When it comes to the consensus all is not what it seems. In the last four posts I explored the consensus position and the polls that were used to provide proof of its existence. In every one of them the conclusion seemed to be that this consensus position was rather uncontroversial.

It goes like this: humans increased the level of CO2 in the atmosphere. CO2 being a greenhouse causes warming. The thermometer record shows the earth has warmed in the last century and a half and at least some of this warming is very likely a consequence of the CO2.

Nothing controversial here. It didn’t lay bare the difference between skeptics and alarmists.

The message from the opinion polls was only in favor for anthropogenic global warming because of clever framing of the questions and misinterpretation of the results. It is not because scientists agree that there is a warming that it is automatically dangerous or catastrophically.

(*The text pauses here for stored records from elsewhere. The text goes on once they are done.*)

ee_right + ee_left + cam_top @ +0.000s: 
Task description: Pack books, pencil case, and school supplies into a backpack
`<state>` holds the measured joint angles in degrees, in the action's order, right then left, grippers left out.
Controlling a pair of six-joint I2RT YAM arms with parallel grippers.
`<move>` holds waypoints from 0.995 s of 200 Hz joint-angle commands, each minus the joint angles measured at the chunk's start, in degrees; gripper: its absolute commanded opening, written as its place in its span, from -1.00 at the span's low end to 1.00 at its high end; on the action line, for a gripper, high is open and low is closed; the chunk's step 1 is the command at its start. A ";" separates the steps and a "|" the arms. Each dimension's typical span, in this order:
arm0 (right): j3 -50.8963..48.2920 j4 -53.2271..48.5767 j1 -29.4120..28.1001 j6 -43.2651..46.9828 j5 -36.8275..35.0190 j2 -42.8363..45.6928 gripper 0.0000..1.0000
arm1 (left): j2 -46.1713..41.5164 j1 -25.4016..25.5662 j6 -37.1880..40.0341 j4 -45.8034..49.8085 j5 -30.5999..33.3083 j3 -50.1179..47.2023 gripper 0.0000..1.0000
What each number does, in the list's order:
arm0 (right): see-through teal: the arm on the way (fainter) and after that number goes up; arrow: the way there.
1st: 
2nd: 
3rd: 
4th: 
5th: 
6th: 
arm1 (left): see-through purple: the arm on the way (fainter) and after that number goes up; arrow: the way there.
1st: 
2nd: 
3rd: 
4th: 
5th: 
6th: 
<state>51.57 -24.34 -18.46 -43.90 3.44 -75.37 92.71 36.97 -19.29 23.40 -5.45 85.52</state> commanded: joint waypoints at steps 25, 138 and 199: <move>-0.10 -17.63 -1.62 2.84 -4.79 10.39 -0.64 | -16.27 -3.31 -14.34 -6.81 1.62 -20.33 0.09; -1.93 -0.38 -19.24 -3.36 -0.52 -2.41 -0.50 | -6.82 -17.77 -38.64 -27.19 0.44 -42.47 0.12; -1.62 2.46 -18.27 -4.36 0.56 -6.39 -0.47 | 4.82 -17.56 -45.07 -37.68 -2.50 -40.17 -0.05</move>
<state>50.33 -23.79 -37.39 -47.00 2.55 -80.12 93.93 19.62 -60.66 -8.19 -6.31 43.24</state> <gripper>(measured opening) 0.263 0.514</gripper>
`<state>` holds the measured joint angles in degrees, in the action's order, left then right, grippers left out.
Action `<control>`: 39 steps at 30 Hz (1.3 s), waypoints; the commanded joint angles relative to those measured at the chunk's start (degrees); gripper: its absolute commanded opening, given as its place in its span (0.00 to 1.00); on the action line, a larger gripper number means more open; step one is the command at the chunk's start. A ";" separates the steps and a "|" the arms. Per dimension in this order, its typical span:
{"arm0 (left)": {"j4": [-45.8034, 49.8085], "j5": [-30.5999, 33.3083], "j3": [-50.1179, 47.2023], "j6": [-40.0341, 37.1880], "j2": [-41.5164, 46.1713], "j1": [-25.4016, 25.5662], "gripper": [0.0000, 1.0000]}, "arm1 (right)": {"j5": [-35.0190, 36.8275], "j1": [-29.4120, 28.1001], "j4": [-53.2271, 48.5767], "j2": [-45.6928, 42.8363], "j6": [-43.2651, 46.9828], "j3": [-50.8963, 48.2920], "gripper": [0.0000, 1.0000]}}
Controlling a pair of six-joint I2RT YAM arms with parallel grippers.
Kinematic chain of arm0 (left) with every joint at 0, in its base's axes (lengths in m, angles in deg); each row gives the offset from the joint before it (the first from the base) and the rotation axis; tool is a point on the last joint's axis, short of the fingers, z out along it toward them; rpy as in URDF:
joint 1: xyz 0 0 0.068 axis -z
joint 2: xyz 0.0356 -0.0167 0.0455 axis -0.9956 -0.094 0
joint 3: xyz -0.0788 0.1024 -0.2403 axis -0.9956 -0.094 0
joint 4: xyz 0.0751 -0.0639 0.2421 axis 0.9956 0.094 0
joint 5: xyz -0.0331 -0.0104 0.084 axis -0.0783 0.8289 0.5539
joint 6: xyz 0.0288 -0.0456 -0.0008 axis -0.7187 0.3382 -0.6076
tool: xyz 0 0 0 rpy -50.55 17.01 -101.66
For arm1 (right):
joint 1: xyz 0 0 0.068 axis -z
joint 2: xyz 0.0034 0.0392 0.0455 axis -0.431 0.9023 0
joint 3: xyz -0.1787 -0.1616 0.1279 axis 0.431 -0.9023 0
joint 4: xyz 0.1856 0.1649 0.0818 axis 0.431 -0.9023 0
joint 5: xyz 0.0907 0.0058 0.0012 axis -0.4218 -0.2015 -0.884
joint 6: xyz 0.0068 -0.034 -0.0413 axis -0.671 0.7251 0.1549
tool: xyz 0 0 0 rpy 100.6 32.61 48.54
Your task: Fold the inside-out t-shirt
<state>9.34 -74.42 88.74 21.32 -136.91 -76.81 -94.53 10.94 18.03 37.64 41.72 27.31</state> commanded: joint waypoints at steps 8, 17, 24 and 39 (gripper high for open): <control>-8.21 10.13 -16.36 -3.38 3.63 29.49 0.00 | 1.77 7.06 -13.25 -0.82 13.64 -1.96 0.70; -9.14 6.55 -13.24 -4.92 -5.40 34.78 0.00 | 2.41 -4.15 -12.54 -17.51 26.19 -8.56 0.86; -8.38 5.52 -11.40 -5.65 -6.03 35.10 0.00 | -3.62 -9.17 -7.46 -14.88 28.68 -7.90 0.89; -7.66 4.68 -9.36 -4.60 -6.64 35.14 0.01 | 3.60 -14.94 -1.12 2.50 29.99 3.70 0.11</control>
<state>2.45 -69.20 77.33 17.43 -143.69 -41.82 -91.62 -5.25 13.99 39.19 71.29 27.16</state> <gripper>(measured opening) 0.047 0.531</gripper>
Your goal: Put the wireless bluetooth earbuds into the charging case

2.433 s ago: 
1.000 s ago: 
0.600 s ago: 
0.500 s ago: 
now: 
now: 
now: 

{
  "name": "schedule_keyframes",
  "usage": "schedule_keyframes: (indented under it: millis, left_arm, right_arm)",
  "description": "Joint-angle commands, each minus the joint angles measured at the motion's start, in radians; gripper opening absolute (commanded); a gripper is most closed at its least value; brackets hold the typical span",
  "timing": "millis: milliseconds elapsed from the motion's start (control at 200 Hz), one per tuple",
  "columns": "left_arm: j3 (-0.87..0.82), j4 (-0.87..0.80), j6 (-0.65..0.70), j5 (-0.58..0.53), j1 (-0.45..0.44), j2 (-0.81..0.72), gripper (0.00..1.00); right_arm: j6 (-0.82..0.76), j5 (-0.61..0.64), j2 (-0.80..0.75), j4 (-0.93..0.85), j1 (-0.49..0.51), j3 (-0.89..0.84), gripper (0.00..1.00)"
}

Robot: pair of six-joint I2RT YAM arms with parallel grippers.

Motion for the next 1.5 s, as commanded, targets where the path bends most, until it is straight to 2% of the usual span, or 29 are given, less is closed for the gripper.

But there is more to it. Looking behind that consensus we could ask ourselves the big question: why do we need to rely on the opinion of scientists in the first place? Why even do the effort to poll scientists when there is clear evidence?

The real inconvenient truth is that there is no direct evidence that unequivocally proves the extent of human influence on climate. There aren’t instruments that shows us how much of the warming is due to humans and how much is due to natural variation. There is not much historical data, so there is hardly a base line. The high quality measurements we have now started when the human influence was already assumed to be in process. More, climate is changing all the time. Our climate was different in the Little Ice Age, the Medivial Warm Period, the Roman Warm Period, the previous Ice Age,… How could changes introduced by humans be distinguished from the changes that would have occurred without humans?

When looking at the evidence we don’t know whether that influence is negligible or significant. Therefor, in the absence of hard evidence, that opinion is deemed so important.